I stumbled when we reappeared inside the cave,
falling against the crumbling wall. My stomach lurched and I leaned
forward, feeling like I was going to throw up.

“What the hell just happened?” Ourelia
asked.

Andros and Lea took a moment to catch their breath
and regain their footing before either of them answered her.

“Lea’s a memory keeper,” he
said.

Ourelia’s eyes grew wide and her mouth fell
open in awe.

“I never knew I could do that,” Lea
said. “That was insane.”

She laughed, but then almost collapsed. I stepped
forward and caught her before she hit the ground.

“Are you okay?” I asked.

Her eyes fluttered open and she gave me a weak
smile. “I think so,” she said. “I think I just need
a few minutes to recover. That was amazing.”

“It’s more than amazing,” Andros
said. “It’s a rare and very important gift. I have heard
rumors that your father, the king, also possesses this gift, but I
never believed it was true until this moment.”

Lea looked up at him with questions in her eyes.
“My father has this memory gift? I’ve never heard anyone
speak of it my entire life,” she said.

“I honestly thought it was just a rumor, but
now that I’ve seen you with the same gift, I feel certain your
father must also posses this same power.”

“Why would he keep it hidden?” she
asked. She tried to stand, but was still too weak. I let her lean
against me.

“I am not sure,” he said. “Either
he has a good reason to believe the rest of the kingdom does not need
to know about this power or…”

His voice trailed off and he turned away.

“Or what?” I asked.

He rubbed his hand across his cheek, thinking.
“Rare abilities like this are often passed down to the next
generation,” he said. “Maybe your father never told you
about this because he was afraid you might also have the same
ability.”

Lea shook her head. “Why would he be afraid
of that? Why wouldn’t he want to help me discover all of my
abilities so that I could be the strongest leader I could be
someday?”

Andros paced in front of us. “A memory
keeper can be very dangerous to someone who is trying to keep
secrets,” he said. “Like I told you before, everything
has memory. Even places. If you had stumbled upon this ability in the
middle of the throne room, for example, just think of what you might
have been able to learn. You could have used your ability to uncover
all of his secrets.”

Lea fell back against my chest.

What Andros was saying made perfect sense.
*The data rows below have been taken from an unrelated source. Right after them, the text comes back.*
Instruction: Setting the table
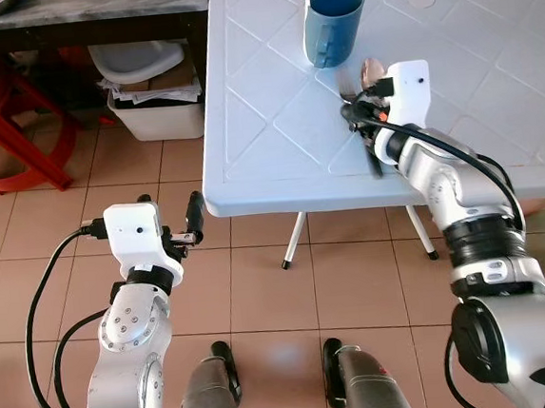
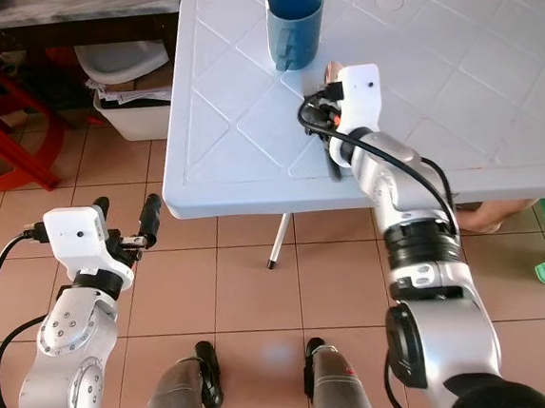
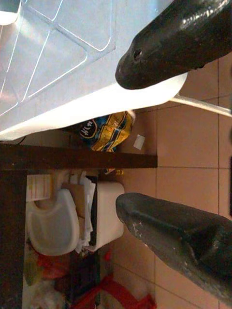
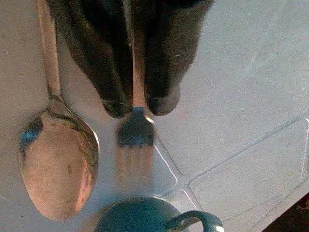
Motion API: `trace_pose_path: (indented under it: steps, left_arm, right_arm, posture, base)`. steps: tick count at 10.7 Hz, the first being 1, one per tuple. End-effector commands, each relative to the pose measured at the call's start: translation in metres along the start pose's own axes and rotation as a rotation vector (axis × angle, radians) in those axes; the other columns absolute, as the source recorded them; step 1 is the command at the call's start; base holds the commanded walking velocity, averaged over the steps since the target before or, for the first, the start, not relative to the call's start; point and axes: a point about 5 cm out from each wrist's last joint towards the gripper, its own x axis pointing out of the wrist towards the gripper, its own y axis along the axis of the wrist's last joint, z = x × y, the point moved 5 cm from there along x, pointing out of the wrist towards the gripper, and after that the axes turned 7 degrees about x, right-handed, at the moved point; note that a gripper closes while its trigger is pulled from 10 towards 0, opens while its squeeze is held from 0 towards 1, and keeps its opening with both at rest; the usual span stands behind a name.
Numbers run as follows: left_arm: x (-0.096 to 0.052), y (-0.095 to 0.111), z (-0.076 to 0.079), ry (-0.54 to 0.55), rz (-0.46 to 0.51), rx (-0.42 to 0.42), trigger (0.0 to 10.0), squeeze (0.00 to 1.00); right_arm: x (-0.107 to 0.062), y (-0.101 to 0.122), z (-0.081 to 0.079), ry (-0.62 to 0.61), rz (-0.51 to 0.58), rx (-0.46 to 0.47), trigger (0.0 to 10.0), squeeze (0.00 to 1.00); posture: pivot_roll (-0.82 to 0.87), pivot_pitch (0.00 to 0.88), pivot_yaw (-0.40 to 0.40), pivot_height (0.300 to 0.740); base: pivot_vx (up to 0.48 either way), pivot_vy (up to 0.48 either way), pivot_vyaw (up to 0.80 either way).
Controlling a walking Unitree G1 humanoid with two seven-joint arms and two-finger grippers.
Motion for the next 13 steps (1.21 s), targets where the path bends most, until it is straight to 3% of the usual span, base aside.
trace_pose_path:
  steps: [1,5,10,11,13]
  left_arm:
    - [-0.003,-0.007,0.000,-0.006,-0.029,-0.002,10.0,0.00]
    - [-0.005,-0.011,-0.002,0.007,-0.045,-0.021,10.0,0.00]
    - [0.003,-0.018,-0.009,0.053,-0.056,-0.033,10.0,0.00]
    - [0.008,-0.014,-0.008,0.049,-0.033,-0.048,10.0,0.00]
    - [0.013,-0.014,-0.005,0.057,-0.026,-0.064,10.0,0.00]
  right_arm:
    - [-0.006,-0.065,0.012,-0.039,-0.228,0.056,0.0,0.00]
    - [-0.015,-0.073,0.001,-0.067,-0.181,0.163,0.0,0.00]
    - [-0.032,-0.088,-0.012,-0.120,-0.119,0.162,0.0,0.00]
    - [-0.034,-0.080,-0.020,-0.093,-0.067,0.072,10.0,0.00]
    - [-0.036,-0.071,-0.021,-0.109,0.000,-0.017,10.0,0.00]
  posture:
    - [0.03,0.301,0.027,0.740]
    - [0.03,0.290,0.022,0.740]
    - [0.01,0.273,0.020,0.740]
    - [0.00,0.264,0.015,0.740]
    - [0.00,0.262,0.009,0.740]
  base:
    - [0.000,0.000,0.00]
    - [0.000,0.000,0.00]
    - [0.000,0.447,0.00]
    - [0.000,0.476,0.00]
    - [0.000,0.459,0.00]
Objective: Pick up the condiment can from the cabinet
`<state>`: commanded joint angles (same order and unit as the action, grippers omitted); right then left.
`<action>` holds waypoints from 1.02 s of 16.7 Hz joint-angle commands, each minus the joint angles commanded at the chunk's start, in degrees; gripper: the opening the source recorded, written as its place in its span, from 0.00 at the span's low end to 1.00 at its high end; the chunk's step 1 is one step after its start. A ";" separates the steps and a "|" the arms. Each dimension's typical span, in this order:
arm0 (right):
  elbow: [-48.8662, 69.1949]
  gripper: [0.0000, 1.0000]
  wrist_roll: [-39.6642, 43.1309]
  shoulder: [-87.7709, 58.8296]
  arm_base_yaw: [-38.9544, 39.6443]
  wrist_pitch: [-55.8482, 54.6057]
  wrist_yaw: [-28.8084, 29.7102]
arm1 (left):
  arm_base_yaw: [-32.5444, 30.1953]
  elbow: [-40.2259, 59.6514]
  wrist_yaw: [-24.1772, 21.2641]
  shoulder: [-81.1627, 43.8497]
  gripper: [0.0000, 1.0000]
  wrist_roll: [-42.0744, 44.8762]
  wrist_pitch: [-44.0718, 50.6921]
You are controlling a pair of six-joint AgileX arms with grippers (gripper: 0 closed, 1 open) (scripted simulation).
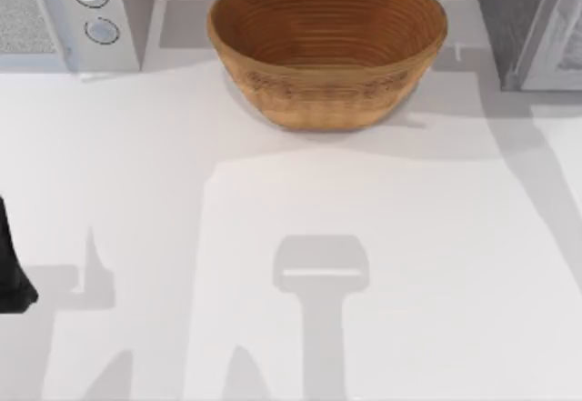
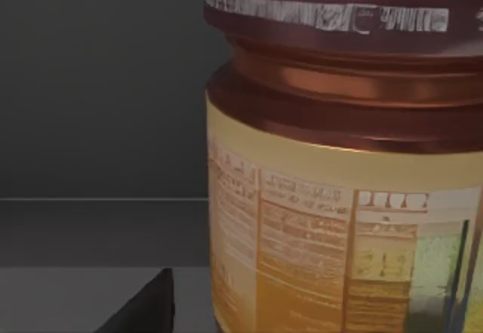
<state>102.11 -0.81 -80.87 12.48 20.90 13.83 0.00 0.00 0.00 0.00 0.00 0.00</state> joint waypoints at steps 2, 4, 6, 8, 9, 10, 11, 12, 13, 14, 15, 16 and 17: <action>-0.10 1.00 -0.01 0.00 -0.27 0.09 -0.15 | 0.00 0.00 0.00 0.00 1.00 0.00 0.00; 1.89 1.00 -0.01 -1.96 -0.57 -0.04 -0.52 | 0.00 0.00 0.00 0.00 1.00 0.00 0.00; 5.07 1.00 -0.01 -5.25 -1.15 -0.21 -1.08 | 0.00 0.00 0.00 0.00 1.00 0.00 0.00; 8.38 1.00 -0.02 -8.78 -1.86 -0.42 -1.72 | 0.00 0.00 0.00 0.00 1.00 0.00 0.00; 9.81 1.00 -0.02 -10.32 -2.18 -0.53 -2.01 | 0.00 0.00 0.00 0.00 1.00 0.00 0.00; 10.91 1.00 -0.03 -11.51 -2.43 -0.62 -2.24 | 0.00 0.00 0.00 0.00 1.00 0.00 0.00; 11.57 1.00 -0.03 -12.22 -2.58 -0.68 -2.39 | 0.00 0.00 0.00 0.00 1.00 0.00 0.00; 11.72 1.00 -0.03 -12.38 -2.62 -0.69 -2.42 | 0.00 0.00 0.00 0.00 1.00 0.00 0.00; 11.72 1.00 -0.03 -12.38 -2.62 -0.69 -2.42 | 0.00 0.00 0.00 0.00 1.00 0.00 0.00; 11.72 1.00 -0.03 -12.38 -2.62 -0.69 -2.42 | 0.00 0.00 0.00 0.00 1.00 0.00 0.00; 11.72 1.00 -0.03 -12.38 -2.62 -0.69 -2.42 | 0.00 0.00 0.00 0.00 1.00 0.00 0.00; 11.72 0.92 -0.03 -12.38 -2.62 -0.69 -2.42 | 0.00 0.00 0.00 0.00 1.00 0.00 0.00; 11.72 0.85 -0.03 -12.38 -2.62 -0.69 -2.42 | 0.00 0.00 0.00 0.00 1.00 0.00 0.00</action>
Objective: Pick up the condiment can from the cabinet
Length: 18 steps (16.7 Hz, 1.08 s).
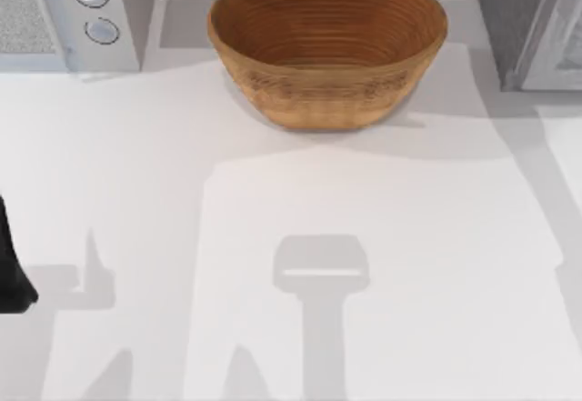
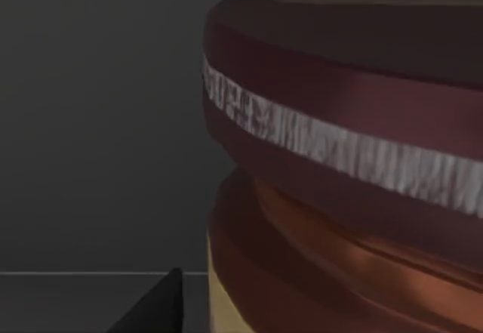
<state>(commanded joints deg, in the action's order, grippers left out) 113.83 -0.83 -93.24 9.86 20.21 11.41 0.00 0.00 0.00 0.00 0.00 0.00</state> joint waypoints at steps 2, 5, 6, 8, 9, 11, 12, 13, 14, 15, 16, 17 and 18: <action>0.00 0.70 0.00 0.00 0.00 0.00 0.00 | 0.00 0.00 0.00 0.00 1.00 0.00 0.00; 0.00 0.47 0.00 0.00 0.00 0.00 0.00 | 0.00 0.00 0.00 0.00 1.00 0.00 0.00; 0.00 0.40 0.00 0.00 0.00 0.00 0.00 | 0.00 0.00 0.00 0.00 1.00 0.00 0.00; 0.00 0.25 0.00 0.00 0.00 0.00 0.00 | 0.00 0.00 0.00 0.00 1.00 0.00 0.00; 0.00 0.17 0.00 0.00 0.00 0.00 0.00 | 0.00 0.00 0.00 0.00 1.00 0.00 0.00; 0.00 0.02 0.00 0.00 0.00 0.00 0.00 | 0.00 0.00 0.00 0.00 1.00 0.00 0.00; 0.00 0.00 0.00 0.00 0.00 0.00 0.00 | 0.00 0.00 0.00 0.00 1.00 0.00 0.00; 0.00 0.00 0.00 0.00 0.00 0.00 0.00 | 0.00 0.00 0.00 0.00 1.00 0.00 0.00; 0.00 0.00 0.00 0.00 0.00 0.00 0.00 | 0.00 0.00 0.00 0.00 1.00 0.00 0.00; 0.00 0.00 0.00 0.00 0.00 0.00 0.00 | 0.00 0.00 0.00 0.00 1.00 0.00 0.00; 0.00 0.00 0.00 0.00 0.00 0.00 0.00 | 0.00 0.00 0.00 0.00 1.00 0.00 0.00; 0.00 0.00 0.00 0.00 0.00 0.00 0.00 | 0.00 0.00 0.00 0.00 1.00 0.00 0.00; 0.00 0.00 0.00 0.00 0.00 0.00 0.00 | 0.00 0.00 0.00 0.00 1.00 0.00 0.00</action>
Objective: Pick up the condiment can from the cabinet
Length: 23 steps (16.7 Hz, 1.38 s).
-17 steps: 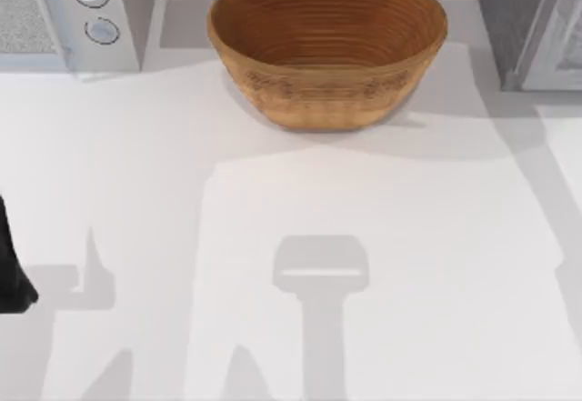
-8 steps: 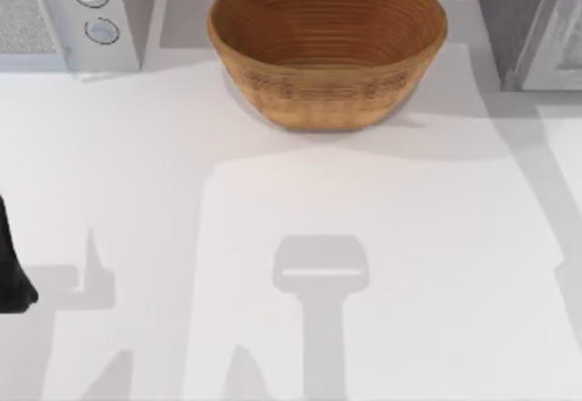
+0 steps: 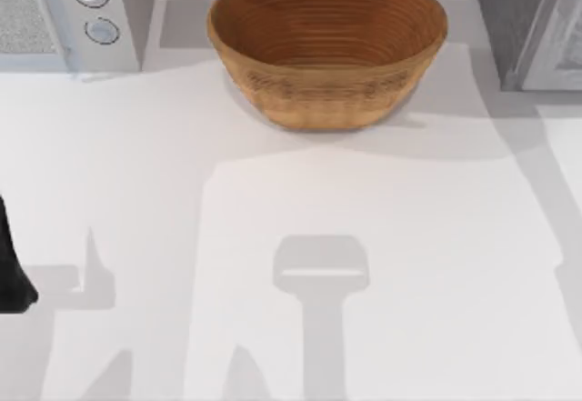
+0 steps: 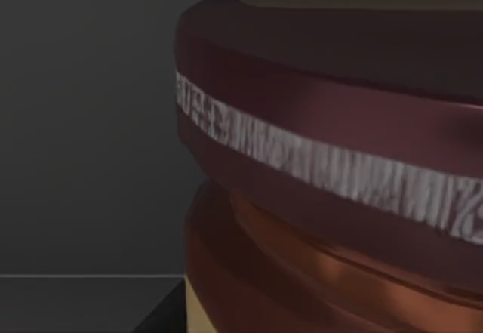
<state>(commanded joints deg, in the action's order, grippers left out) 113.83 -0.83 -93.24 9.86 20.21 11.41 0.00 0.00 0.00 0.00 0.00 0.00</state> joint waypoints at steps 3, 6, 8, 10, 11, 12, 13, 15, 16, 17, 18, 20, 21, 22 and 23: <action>0.00 0.00 -0.10 0.19 0.21 0.17 0.11 | 0.00 0.00 0.00 0.00 1.00 0.00 0.00; 0.63 0.00 0.15 3.57 2.52 4.04 2.71 | 0.00 0.00 0.00 0.00 1.00 0.00 0.00; 1.03 0.00 0.32 7.57 5.00 9.45 5.37 | 0.00 0.00 0.00 0.00 1.00 0.00 0.00; 1.67 0.00 0.33 12.75 8.02 16.23 8.08 | 0.00 0.00 0.00 0.00 1.00 0.00 0.00; 2.00 0.00 0.32 15.48 9.60 18.96 9.40 | 0.00 0.00 0.00 0.00 1.00 0.00 0.00; 2.27 0.00 0.29 17.80 11.01 21.08 10.64 | 0.00 0.00 0.00 0.00 1.00 0.00 0.00; 2.48 0.00 0.21 19.50 12.14 22.60 11.71 | 0.00 0.00 0.00 0.00 1.00 0.00 0.00; 2.78 0.00 0.02 21.10 13.33 24.07 12.88 | 0.00 0.00 0.00 0.00 1.00 0.00 0.00; 2.79 0.00 0.02 21.14 13.36 24.10 12.92 | 0.00 0.00 0.00 0.00 1.00 0.00 0.00; 2.79 0.00 0.02 21.14 13.36 24.10 12.92 | 0.00 0.00 0.00 0.00 1.00 0.00 0.00; 2.79 0.00 0.02 21.14 13.36 24.10 12.92 | 0.00 0.00 0.00 0.00 1.00 0.00 0.00; 2.76 0.00 -0.07 21.11 13.12 23.96 12.80 | 0.00 0.00 0.00 0.00 1.00 0.00 0.00; 2.19 0.00 -0.07 21.52 13.02 23.68 12.65 | 0.00 0.00 0.00 0.00 1.00 0.00 0.00; 1.02 0.00 -0.08 22.36 12.79 23.12 12.36 | 0.00 0.00 0.00 0.00 1.00 0.00 0.00; -0.75 0.00 -0.08 23.61 12.44 22.32 11.93 | 0.00 0.00 0.00 0.00 1.00 0.00 0.00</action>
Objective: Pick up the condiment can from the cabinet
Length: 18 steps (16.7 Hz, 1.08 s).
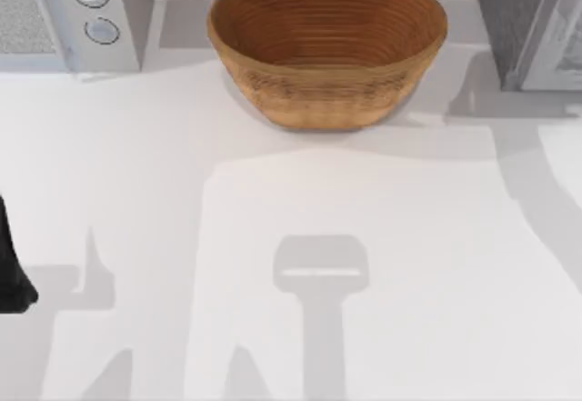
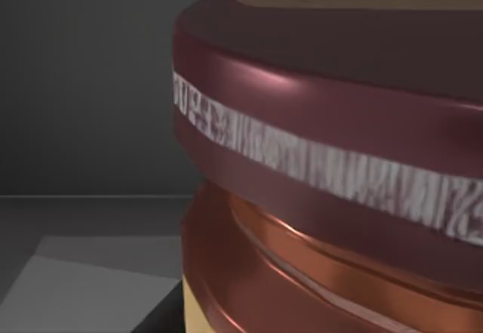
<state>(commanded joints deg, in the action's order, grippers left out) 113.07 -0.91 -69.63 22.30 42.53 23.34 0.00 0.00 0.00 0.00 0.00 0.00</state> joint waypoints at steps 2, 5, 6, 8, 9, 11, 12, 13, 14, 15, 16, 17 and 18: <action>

If a
young Lazalea had been encouraged to develop this power, she might
have wanted to practice throughout the castle. She might have
discovered some secret conversations or touched an item that held an
important memory he didn’t want her to know about.

Considering how far he’d gone to keep the
Order of Shadows a secret, I didn’t doubt that he’d kept
this power from Lea on purpose.

“If you hadn’t touched an item with
such a strong memory that had been locked away for so long, it might
have been decades before you even realized you had this power. If
ever.”

“So what makes this stone so special?”
she asked.

“I think I can answer that,” I said.
“I think we were watching that older witch turn the younger one
into a hunter.” I nodded toward the pile of bones and rags.
“This hunter.”

“I think you’re right,” Andros
said. “The stone must have been imbued with a very dark spell
that somehow enabled the transition.”

“What I don’t understand is why I got
to see the memory, too,” I said.

“Because Lea touched you,” Andros
said. “And once I realized, or guessed, what was happening, I
grabbed Lea’s arm to join the two of you inside the memory.”

“Wait, you touched me after the memory
began? Lea asked. “So our bodies didn’t actually go
anywhere?”

Andros shook his head. “No, you were here
the entire time.”

She looked around the cave with wonder. “It
really felt like we had traveled.”

“You did in a way,” he said. “Just
not in a traditional sense.”

“It’s been a big day,” I said,
watching Lea once again fall back against me when she tried to stand.
“I think we should think about heading back to the village for
now.”

“That’s a good idea,” Andros
said. “Lea may need a few days to recover from using such a
strong burst of magic like this.”

“I’ll gather some of the others to
help me clear out this cave and bring these books and items to the
village so we can study them,” Ourelia said.

Andros stared down at the brittle bones of the
dead hunter. “They can be killed. Portals and hunters can both
be defeated. Just knowing it and seeing it with our own eyes gives us
all new hope. This is a big day for The Resistance.”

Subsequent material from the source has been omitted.